Il s'était couché tard. Il ne comptait plus ses cols mais comptait ceux qu'il devait encore conquérir (plus que 6.982 avant la retraite).Ses heures, sur le plateau de Vaucluse, étaient comptées et il se réveilla sans énergie à 7 heures dans la cour du presbytère de Banon. Sa carte Michelin l'avait informé la veille qu'un col isolé, à moins de 6 km et en contrebas, existait : Val Martine 649 m. Bien que contraire à l'idéologie masochiste de la confrérie, son état de santé précaire lui fit passer outre ces considérations métaphysiques. Il enfourcha son coursier blanc qui avait supporté d'autres caprices.

Entraîné par la pente descendante, il chutait et dilapidait inexorablement son capital d'énergie potentielle. Il pensait bien à la remontée, mais " après moi le déluge " se disait-il fataliste, espérant ainsi qu'un violent courant d'air ou d'eau le ramènerait sur les confortables hauteurs d'où il venait.

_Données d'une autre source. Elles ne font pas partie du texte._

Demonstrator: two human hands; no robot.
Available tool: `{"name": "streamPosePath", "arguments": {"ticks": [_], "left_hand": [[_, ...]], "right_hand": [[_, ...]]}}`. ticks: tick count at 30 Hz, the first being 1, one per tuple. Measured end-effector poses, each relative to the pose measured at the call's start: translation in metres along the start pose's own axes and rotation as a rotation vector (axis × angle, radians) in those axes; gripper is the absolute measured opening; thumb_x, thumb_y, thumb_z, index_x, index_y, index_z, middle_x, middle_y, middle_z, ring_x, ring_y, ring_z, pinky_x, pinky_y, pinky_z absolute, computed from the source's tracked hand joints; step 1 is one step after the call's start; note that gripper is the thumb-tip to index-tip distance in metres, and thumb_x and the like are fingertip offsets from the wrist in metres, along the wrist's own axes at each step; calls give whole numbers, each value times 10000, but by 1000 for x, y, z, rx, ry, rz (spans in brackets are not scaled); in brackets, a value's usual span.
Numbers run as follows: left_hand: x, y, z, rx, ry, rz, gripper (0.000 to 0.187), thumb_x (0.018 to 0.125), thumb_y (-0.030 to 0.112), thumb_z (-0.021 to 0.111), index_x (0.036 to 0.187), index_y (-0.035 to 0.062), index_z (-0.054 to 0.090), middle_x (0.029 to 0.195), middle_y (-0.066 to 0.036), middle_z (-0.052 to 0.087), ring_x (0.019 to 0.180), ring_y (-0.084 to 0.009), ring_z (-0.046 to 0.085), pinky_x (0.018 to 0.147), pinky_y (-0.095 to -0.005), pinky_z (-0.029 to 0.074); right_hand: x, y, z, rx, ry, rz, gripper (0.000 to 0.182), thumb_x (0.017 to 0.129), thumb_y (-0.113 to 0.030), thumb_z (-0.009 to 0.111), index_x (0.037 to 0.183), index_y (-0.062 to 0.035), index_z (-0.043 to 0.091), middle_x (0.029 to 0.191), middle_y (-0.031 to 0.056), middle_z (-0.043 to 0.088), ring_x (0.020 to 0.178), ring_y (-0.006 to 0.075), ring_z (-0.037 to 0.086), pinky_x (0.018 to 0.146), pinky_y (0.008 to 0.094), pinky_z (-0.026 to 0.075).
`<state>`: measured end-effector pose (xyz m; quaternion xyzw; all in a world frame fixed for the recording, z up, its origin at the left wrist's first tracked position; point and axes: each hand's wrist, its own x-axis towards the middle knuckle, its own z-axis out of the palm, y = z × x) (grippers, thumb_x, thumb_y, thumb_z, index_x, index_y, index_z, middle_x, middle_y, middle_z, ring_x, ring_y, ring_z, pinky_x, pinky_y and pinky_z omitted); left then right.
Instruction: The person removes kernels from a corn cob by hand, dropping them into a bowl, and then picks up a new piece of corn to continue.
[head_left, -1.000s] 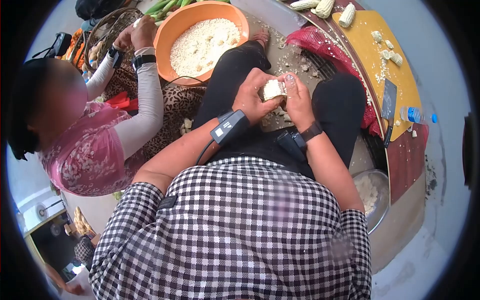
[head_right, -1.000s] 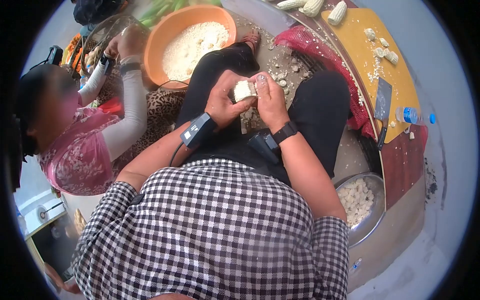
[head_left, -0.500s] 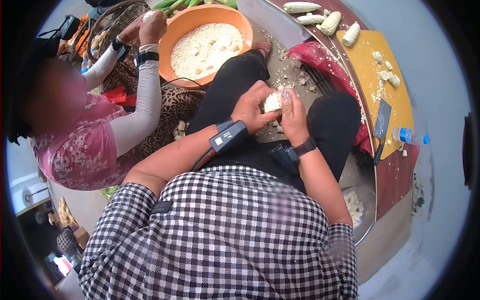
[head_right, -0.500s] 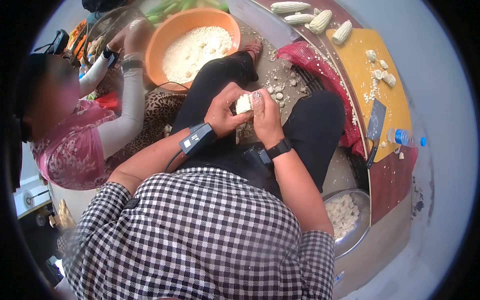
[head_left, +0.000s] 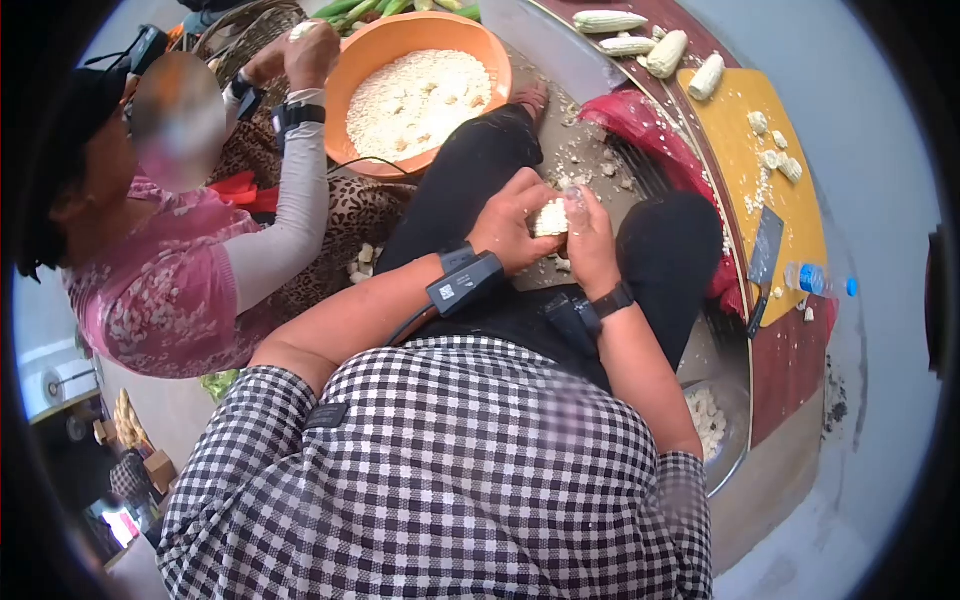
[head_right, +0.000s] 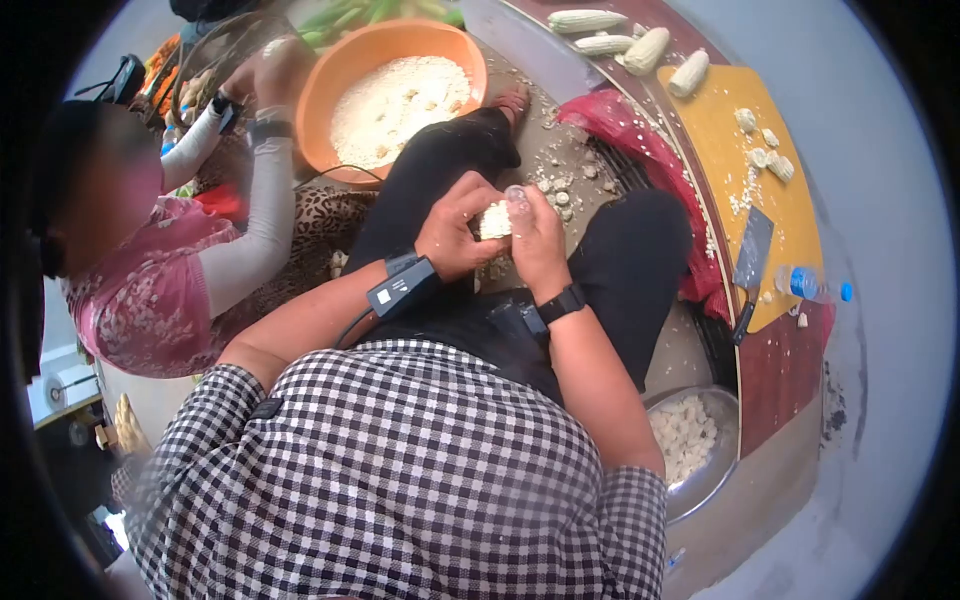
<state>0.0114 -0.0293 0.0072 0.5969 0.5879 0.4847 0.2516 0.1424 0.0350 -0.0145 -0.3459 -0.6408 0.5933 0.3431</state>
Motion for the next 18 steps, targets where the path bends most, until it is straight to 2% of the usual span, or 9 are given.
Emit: {"name": "streamPosePath", "arguments": {"ticks": [3,4,6,9,12,13,16,17,18], "left_hand": [[1,1,-2,25,2,9,353,658,63,731,994,26,631,897,-93,531,820,-231,568,729,-304,468],[1,-1,-1,-8,-1,1,355,661,70,733,998,26,632,895,-99,527,825,-239,568,732,-307,468],[1,1,-2,-50,-6,-38,367,665,77,738,1014,29,632,891,-98,523,827,-244,567,735,-312,469],[2,0,-1,-58,6,-9,413,662,85,748,1058,55,634,898,-92,512,828,-241,562,735,-318,470],[3,-5,1,-73,24,16,418,658,88,750,1058,59,632,910,-95,501,839,-240,560,732,-318,470],[3,-4,1,-82,32,21,420,657,89,751,1058,60,630,913,-96,498,843,-240,560,731,-317,470],[3,-1,-4,-130,31,6,422,658,93,750,1060,56,628,906,-98,496,833,-244,561,719,-312,470],[3,-6,-2,-135,44,14,411,663,101,752,1049,44,625,907,-96,496,824,-234,563,705,-305,470],[2,-6,-4,-161,38,24,406,665,104,753,1044,38,623,909,-94,497,820,-229,563,702,-304,470]], "right_hand": [[0,5,-1,-37,28,-7,302,962,-249,447,956,38,541,821,108,590,774,161,551,693,308,446],[1,9,-2,-29,38,52,310,971,-237,419,965,43,551,838,116,604,787,168,570,709,315,456],[1,8,-3,-40,58,9,332,985,-243,384,965,34,564,838,100,609,777,153,573,699,306,456],[0,15,-4,118,87,108,339,993,-256,371,949,5,583,842,71,612,748,129,572,677,282,455],[-3,7,-4,385,101,217,323,994,-267,374,964,-22,581,824,34,595,708,92,555,603,237,443],[-4,-8,-7,465,74,350,286,992,-256,390,997,-33,569,810,12,578,678,71,539,539,204,422],[-6,-22,-4,411,7,329,254,987,-240,407,1012,-36,554,818,9,569,672,58,530,492,185,400],[-5,-17,-1,399,34,270,229,982,-223,420,999,-39,554,838,19,573,678,58,537,483,186,404],[-6,-23,3,429,78,316,219,980,-211,416,993,-40,552,847,26,575,689,58,546,476,184,407]]}}
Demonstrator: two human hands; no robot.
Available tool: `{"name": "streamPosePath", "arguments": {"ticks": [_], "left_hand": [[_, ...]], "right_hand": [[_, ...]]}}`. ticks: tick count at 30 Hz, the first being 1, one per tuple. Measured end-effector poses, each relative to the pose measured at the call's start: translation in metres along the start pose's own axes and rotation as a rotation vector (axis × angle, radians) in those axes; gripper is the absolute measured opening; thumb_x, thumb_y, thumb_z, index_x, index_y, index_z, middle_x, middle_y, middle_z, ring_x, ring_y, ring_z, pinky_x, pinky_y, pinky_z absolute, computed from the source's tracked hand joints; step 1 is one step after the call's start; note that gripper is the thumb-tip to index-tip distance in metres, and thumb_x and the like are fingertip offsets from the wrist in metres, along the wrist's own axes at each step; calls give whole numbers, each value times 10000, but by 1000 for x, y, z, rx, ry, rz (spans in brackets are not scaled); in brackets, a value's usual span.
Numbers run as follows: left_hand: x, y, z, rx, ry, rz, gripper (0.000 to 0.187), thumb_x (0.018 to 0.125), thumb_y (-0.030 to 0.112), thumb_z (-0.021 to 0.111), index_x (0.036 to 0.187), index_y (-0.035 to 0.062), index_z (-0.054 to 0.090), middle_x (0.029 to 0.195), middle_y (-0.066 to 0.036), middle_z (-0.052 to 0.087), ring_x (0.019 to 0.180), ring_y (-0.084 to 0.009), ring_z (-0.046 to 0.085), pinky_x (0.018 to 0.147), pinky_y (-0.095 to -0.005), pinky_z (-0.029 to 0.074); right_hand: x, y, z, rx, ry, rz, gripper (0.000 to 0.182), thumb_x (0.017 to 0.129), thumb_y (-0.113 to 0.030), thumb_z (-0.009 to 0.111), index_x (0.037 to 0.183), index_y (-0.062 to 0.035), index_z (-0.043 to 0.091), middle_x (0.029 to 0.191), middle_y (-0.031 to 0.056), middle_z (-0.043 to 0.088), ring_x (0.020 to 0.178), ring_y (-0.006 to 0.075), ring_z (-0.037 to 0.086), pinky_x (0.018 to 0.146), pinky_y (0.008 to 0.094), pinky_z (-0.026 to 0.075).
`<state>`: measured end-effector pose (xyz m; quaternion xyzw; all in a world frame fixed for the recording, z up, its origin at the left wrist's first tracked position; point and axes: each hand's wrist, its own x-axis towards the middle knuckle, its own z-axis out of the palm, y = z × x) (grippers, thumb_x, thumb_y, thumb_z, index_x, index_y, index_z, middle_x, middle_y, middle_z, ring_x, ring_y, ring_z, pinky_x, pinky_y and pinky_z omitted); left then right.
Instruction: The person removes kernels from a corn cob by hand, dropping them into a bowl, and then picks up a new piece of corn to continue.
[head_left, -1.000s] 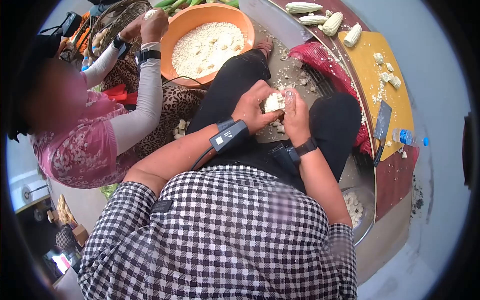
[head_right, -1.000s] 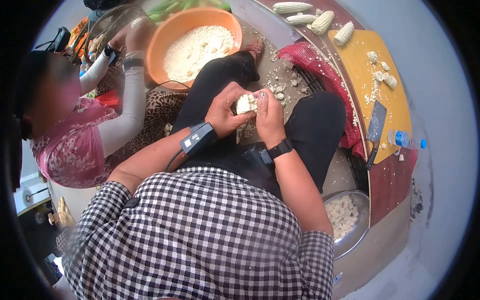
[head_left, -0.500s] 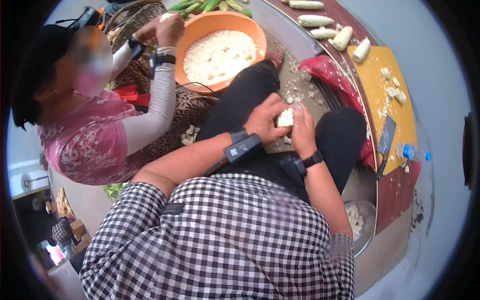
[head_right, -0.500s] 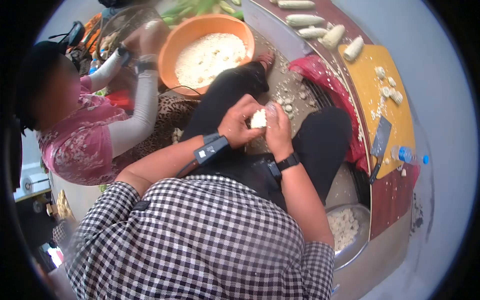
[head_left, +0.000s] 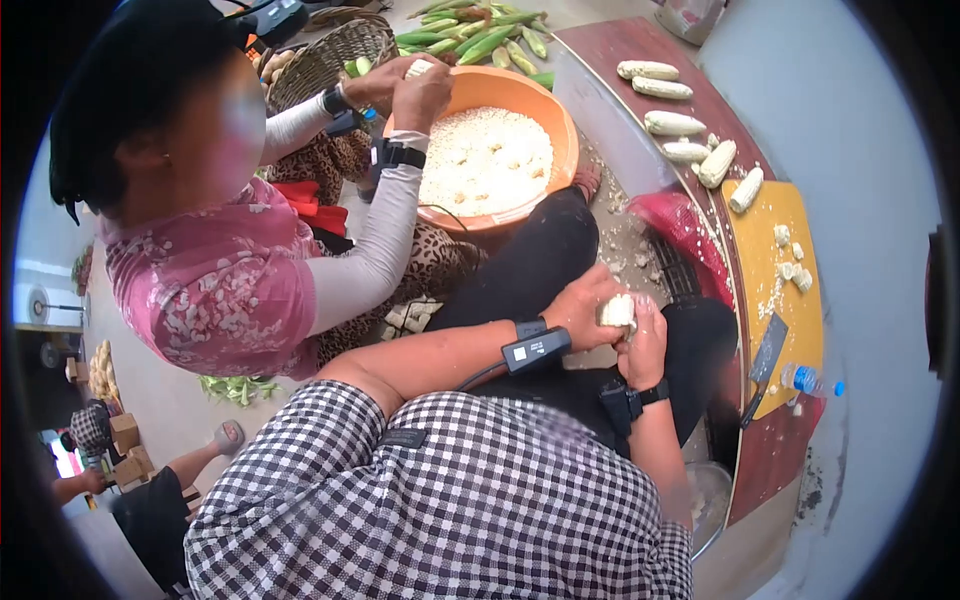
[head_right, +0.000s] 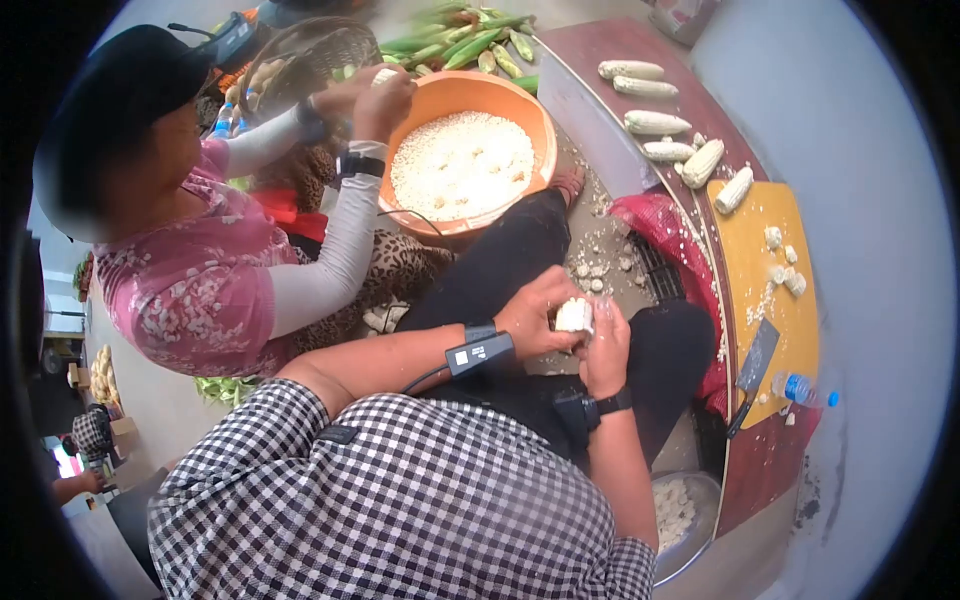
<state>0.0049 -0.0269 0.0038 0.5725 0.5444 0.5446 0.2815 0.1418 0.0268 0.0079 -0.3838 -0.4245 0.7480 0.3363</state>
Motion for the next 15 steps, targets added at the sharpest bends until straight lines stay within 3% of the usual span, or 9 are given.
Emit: {"name": "streamPosePath", "arguments": {"ticks": [3,6,7,10,13,15], "left_hand": [[2,0,-8,-78,-32,30,369,691,105,747,1028,22,620,924,-79,504,836,-189,566,704,-293,475],[2,-2,-16,-274,-60,-44,349,723,88,733,1047,29,615,939,-61,510,866,-155,564,720,-281,481],[3,6,-24,-416,-105,-151,330,764,70,711,1074,32,605,953,-39,506,884,-114,552,743,-266,479],[5,-6,-32,-491,-19,-136,324,786,65,699,1091,29,595,956,-16,520,874,-89,543,764,-248,466],[6,-6,-41,-646,10,-402,311,800,72,691,1092,29,595,942,1,545,872,-78,540,786,-238,455],[8,-6,-43,-644,42,-419,313,803,82,691,1097,33,594,929,5,560,878,-77,541,797,-236,452]], "right_hand": [[0,-2,2,60,38,103,219,975,-212,422,997,-36,550,840,27,583,635,68,551,427,181,385],[-3,-23,13,187,15,277,220,967,-228,435,997,-38,542,801,18,571,569,53,511,399,164,338],[0,-28,6,257,-65,335,186,949,-226,468,988,-56,532,787,24,537,566,59,467,403,152,305],[15,-46,3,424,-120,408,146,932,-208,495,979,-72,522,797,40,505,588,78,442,408,155,300],[38,-73,12,428,-152,388,111,934,-164,479,988,-70,507,831,62,504,632,111,465,424,167,325],[61,-89,29,356,-185,335,123,949,-150,458,1011,-53,502,860,76,524,694,130,498,468,182,363]]}}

Soudain le terrain de chasse s'anima : deux carrefours dans la topographie incertaine. Au comble du paroxysme, ne voulant pas laisser échapper une proie aussi facile bien qu'à deux têtes, il traversa de part en part les deux carrefours faisant mine de pourfendre deux pancartes témoins inexistantes. Ce combat imaginaire, avec un col sans montagne ni panneau, malgré une victoire incontestable, le laissa sans bras. Heureusement il lui restait ses jambes qu'il aurait aussi bien abandonnées dans un fossé pour alléger la charge inerte à remonter au camp de base.
Il attaqua sans conviction le retour qui ressembla à un calvaire : le Col Gotha du cyclo épuisé lui rappela les dures lois de la gravitation universelle. Les craintes accumulées au cours de sa rapide approche descendante se réalisèrent : non seulement il avait pris froid pour vaincre le col, mais maintenant il suait à grosses gouttes pour s'échapper du site qui ressemblait plus à une embuscade qu'à un honnête passage entre deux monts. Il concentra tout le glycogène disponible sur le gicleur pour extraire son corps et sa machine de ce mauvais pas. Car, si on peut admettre qu'un col dans une mauvaise passe soit au plus bas, comment peut -on tolérer qu'on impose, à posteriori, à un cycliste, vidé de tout son influx nerveux après une nouvelle citation à son palmarès, un effort aussi violent que la côte qui aurait justement dû précéder le succès ?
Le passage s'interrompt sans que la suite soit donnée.